The veto rumor, which Shelby neither fathered nor encouraged, precipitated two things: the Boss sent word through his nephew, a not infrequent messenger, that the party's interests plainly required that the party's governor waive his personal disappointment and sign the bill at once; while Cora, for some days past of a repentent mind, requested the same small favor as a reward of virtue.
"Show in this way that you forgive my folly," she cajoled. "You'll never be President without the Boss's aid—everybody says so. Do as he wishes and as I wish too."

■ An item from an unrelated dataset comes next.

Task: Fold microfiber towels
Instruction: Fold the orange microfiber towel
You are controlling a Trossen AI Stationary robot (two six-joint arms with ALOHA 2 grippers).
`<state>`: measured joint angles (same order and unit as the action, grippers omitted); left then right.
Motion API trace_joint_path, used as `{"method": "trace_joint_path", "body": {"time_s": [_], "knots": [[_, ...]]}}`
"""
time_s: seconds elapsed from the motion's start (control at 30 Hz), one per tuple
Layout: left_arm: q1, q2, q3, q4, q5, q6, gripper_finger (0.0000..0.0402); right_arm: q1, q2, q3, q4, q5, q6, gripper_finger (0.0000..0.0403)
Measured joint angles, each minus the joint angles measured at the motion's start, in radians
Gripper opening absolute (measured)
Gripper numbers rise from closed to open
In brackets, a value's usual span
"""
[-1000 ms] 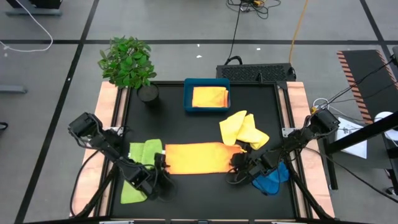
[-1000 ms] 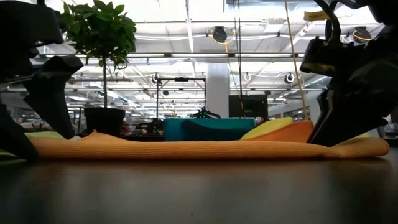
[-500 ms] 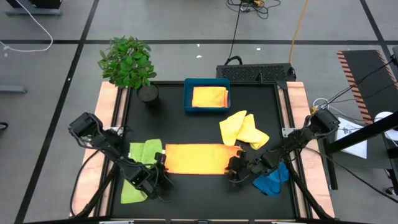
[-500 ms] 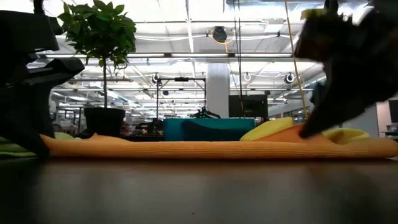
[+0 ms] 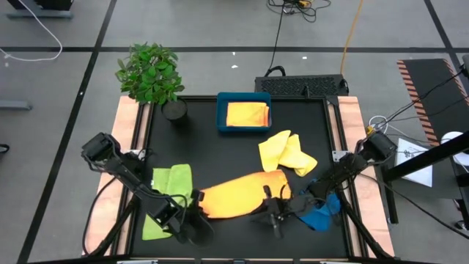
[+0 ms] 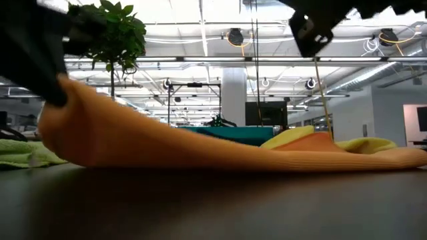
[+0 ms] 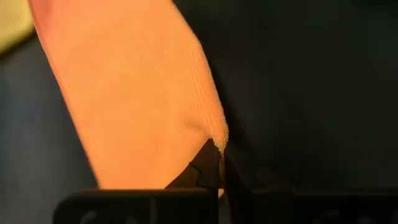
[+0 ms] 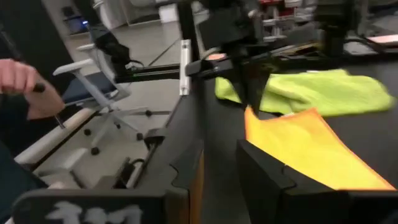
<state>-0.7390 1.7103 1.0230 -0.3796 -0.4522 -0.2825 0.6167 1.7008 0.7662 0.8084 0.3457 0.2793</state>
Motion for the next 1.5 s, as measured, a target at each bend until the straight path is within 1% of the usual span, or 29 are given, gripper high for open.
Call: {"method": "trace_joint_path", "body": {"time_s": [0.13, 0.2, 0.3, 0.37, 0.43, 0.5, 0.6, 0.73, 0.87, 1.07, 1.23, 1.37, 1.5], "knots": [[0.002, 0.000, 0.052, -0.008, 0.000, 0.031, 0.0006, 0.000, 0.113, 0.135, 0.002, -0.062, -0.074, 0.0089], [0.002, 0.000, 0.073, -0.016, 0.005, 0.042, 0.0010, 0.000, 0.170, 0.207, -0.027, -0.090, -0.108, 0.0089], [0.002, 0.000, 0.089, -0.034, 0.007, 0.043, 0.0009, -0.013, 0.236, 0.311, -0.156, -0.082, -0.133, 0.0089], [0.002, 0.000, 0.095, -0.044, 0.008, 0.043, 0.0005, -0.024, 0.273, 0.367, -0.227, -0.054, -0.144, 0.0089], [0.002, 0.000, 0.095, -0.044, 0.011, 0.043, 0.0006, -0.037, 0.302, 0.409, -0.269, -0.060, -0.182, 0.0095], [0.002, 0.000, 0.095, -0.045, 0.015, 0.043, 0.0012, -0.044, 0.327, 0.441, -0.272, -0.060, -0.219, 0.0108], [0.002, 0.000, 0.095, -0.045, 0.016, 0.045, 0.0011, -0.059, 0.343, 0.475, -0.266, -0.055, -0.251, 0.0136], [0.002, 0.000, 0.095, -0.037, 0.016, 0.046, 0.0005, -0.093, 0.343, 0.483, -0.267, -0.021, -0.272, 0.0172], [0.003, 0.000, 0.095, -0.037, 0.016, 0.045, 0.0015, -0.122, 0.344, 0.483, -0.262, -0.006, -0.282, 0.0192], [0.006, 0.000, 0.095, -0.038, 0.022, 0.039, 0.0005, -0.148, 0.344, 0.483, -0.253, -0.008, -0.294, 0.0186], [0.008, 0.000, 0.095, -0.037, 0.033, 0.037, 0.0014, -0.136, 0.366, 0.492, -0.243, -0.012, -0.286, 0.0177], [0.011, 0.000, 0.095, -0.038, 0.034, 0.036, 0.0005, -0.136, 0.436, 0.565, -0.278, -0.016, -0.290, 0.0177], [0.011, 0.000, 0.095, -0.039, 0.037, -0.005, 0.0010, -0.138, 0.459, 0.601, -0.327, -0.030, -0.284, 0.0177]]}}
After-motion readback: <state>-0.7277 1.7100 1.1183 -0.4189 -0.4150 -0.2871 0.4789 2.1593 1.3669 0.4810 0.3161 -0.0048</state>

"And give you a chance to intrigue with the Handsome Ludlows of
Washington?"
By and by, as he sat writing in his study, he would have unsaid the taunt, and resolved that he would talk rationally with her of his dilemma and of the course he was prepared to take; but no opportunity befell that evening, and on the morrow, the last day left him but one, he breakfasted alone. Partly with the intention of speaking to her, partly for freedom from the button-holing of the grillroom where he usually lunched, he left the executive chamber shortly before one o'clock and set out on foot for his home.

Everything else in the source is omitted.